有一段时间以来,我们一直把注意力集中在但以理书11章40节的隐藏历史上,而在最近几周,主引导我们留意第27节:
这两位王心里都图谋作恶,他们同席说谎;但这事不会得逞,因为结局还未到所定的时候。但以理书 11:27
起初,我对细节并不确定——何时、何地、是谁坐在那张桌旁彼此说谎——但这些问题如今正在被审视。过去几个安息日里,我在推敲这些经文时也走过一些弯路。然而,借着我所相信是出于天意的引导,第13至15节所代表、以该撒利亚·腓立比为象征的那些联盟开始显露。尽管仍有一些地方需要进一步斟酌,我相信主已经把手从这些经文上挪开,显明了其中的意义。
这种领悟在上个安息日的 Zoom 会议之后立刻清晰起来。再往前一周,第10至15节中历史脉络的精妙互动令我深受触动。我写了条短信发给几个人,概述了我的想法,并请求在周五晚上分享。我试图梳理这些经文中的要点,相信其中蕴含着极其重要的东西。确实如此,但并非我起初以为的那样。尽管在过去一个半星期里我在揣摩这段经文时磕磕绊绊,我仍认出那熟悉的神的护理。主正在开启一个特别、至关重要的真理。一旦人的因素被完全显露并搁置一旁,那由犹大支派的狮子所开启的真理,显示出比我所领会的更加深邃。
第五至第九节
普京作为南方王,与托勒密相呼应;后者将在乌克兰战争中取胜,从而应验第11节。历史上,托勒密四世·费洛帕托尔在拉菲亚战役中的胜利应验了这节经文,预示着普京即将到来的成功。第5至9节以细致入微的方式勾勒出一段历史,预示了教皇权长达1,260年的统治(538-1798)。这些细节在过去已被反复探讨,因此此处我将重点指出一个在第5至9节中得到应验、并在538年至1798年间得到呼应的预言性标志。
这一时期始于南方托勒密王国与北方塞琉古王国缔结的条约,并以南方国王将其女儿嫁给北方国王作为印证。这桩联姻开启了一个为期七年的阶段,直至南方国王入侵北方,将北方国王俘获并押解至埃及,而这位被俘的国王后来因从马上坠落身亡,该阶段遂告结束。
一份被撕毁的条约
这次入侵起因于一项被违背的条约。七年期开始后,北方的国王为巩固该条约,废黜了他的第一任王后,迎娶南方的公主。后来,他又废黜了这位南方王后,使原王后复位。于是第一任王后处决了南方王后及其随从,激怒了南方王后在埃及的家族。

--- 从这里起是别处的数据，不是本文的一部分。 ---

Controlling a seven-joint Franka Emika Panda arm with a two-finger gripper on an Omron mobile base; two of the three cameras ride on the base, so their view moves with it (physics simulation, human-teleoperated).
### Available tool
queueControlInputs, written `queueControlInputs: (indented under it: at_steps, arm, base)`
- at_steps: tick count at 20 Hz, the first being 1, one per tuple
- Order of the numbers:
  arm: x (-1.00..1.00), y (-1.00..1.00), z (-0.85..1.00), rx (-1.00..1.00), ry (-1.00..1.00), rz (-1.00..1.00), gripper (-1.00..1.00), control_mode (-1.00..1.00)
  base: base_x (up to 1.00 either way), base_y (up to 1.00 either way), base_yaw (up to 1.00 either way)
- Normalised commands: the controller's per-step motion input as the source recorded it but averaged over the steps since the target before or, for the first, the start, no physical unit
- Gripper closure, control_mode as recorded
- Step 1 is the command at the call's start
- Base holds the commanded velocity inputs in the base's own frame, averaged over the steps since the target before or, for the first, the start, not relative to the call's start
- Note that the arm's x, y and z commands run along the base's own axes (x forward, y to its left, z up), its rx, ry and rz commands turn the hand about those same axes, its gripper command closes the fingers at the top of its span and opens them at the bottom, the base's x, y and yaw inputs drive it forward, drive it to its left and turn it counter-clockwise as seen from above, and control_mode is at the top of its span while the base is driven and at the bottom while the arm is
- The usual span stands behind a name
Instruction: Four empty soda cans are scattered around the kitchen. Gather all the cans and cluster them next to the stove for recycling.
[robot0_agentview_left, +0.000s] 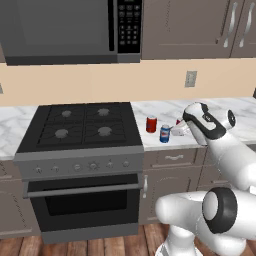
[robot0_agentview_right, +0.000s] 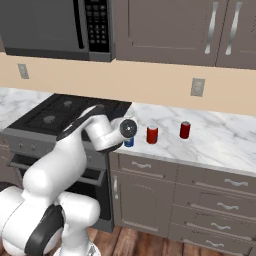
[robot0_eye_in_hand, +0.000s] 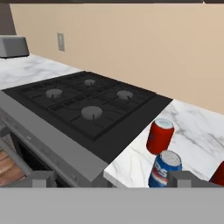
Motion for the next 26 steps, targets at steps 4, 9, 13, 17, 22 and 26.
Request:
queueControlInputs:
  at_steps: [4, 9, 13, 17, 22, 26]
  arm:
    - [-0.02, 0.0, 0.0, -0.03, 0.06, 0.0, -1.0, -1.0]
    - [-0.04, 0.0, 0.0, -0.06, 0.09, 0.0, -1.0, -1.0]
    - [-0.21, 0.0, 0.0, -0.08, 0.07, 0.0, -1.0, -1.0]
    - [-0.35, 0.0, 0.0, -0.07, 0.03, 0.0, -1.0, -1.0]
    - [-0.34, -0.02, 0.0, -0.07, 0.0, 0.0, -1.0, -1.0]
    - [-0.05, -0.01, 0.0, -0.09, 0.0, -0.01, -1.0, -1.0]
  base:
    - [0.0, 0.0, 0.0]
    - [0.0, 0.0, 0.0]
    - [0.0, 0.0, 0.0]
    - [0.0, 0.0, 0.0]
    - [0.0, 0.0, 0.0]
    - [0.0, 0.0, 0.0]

凭着预言性的洞察,七年可以被视为两个三年半的时期,正如十字架前后三年半所示;那前后三年半合在一起,代表了基督所坚立盟约的那一周。三年半也体现在施行在以色列北国的“七倍”咒诅之中,从公元前723年一直到1798年。那“七倍”被分为两个各一千二百六十年的时期,以538年为中点。关于“七”被分成两个三年半时期的这些例证并非偶然,而是有其目的。

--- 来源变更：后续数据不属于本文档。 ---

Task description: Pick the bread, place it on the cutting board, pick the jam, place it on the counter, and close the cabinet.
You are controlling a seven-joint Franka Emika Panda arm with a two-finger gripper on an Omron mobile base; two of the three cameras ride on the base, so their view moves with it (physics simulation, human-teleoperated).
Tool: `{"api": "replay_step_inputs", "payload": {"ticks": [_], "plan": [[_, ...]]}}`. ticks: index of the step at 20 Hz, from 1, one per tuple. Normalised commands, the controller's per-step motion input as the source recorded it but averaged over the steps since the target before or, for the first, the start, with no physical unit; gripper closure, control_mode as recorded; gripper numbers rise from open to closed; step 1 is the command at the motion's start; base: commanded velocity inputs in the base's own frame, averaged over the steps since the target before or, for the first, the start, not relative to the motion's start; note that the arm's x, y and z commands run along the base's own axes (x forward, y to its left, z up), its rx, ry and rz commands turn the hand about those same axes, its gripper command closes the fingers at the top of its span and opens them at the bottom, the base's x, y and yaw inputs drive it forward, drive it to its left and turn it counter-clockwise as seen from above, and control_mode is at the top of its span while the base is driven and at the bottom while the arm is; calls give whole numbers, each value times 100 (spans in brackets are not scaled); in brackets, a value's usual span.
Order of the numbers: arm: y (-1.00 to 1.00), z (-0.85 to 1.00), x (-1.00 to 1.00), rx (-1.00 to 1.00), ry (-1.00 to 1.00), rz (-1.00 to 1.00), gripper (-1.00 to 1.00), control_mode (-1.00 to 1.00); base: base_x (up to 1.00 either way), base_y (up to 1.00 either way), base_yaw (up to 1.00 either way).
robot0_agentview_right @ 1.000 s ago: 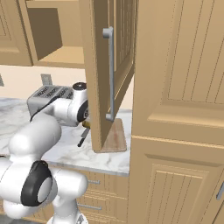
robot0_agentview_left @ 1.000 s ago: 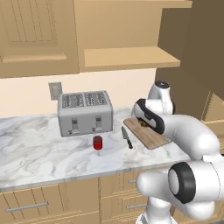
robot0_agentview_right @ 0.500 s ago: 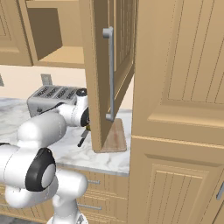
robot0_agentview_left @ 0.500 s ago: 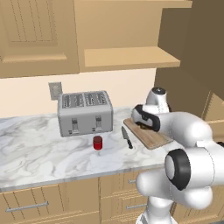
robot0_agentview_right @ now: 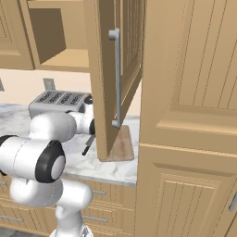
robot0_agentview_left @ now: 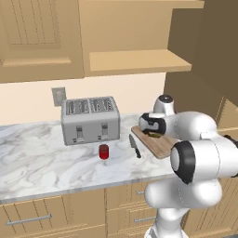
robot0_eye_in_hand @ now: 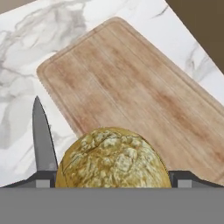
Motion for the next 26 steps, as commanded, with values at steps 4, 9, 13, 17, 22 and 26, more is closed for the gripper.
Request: {"api": "replay_step_inputs", "payload": {"ticks": [4, 9, 13, 17, 22, 26], "plan": [[-8, -12, 26, 0, 0, 0, 100, -100, 0, 0, 0], [-9, -20, 20, 0, 0, 0, 100, -100, 0, 0, 0], [-4, -25, 31, 0, 0, 0, 100, -100, 0, 0, 0], [-3, -26, 31, 0, 0, 0, 100, -100, 0, 0, 0], [-2, -25, 23, 0, 0, 0, 100, -100, 0, 0, 0], [-3, -19, 16, 0, 0, 0, 100, -100, 0, 0, 0]]}}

在基督坚立盟约的那“一周”的划分中,十字架处于中心;如此一来,这表明基督亲自传讲信息三年半,随后他的门徒以相同时期传讲这信息。针对北国的“七次”中,538年把历史划分为两段:先是异教践踏圣所与军旅,随后是教皇权以同样的时长践踏圣所与军旅。在预言的象征中,“七”以“三年半”来表示,而“三年半”又以四十二个月、三天半或三年半、一千二百六十、二千五百二十,以及“一载、二载、半载”来表示。在此语境中,这些数字可以互换使用。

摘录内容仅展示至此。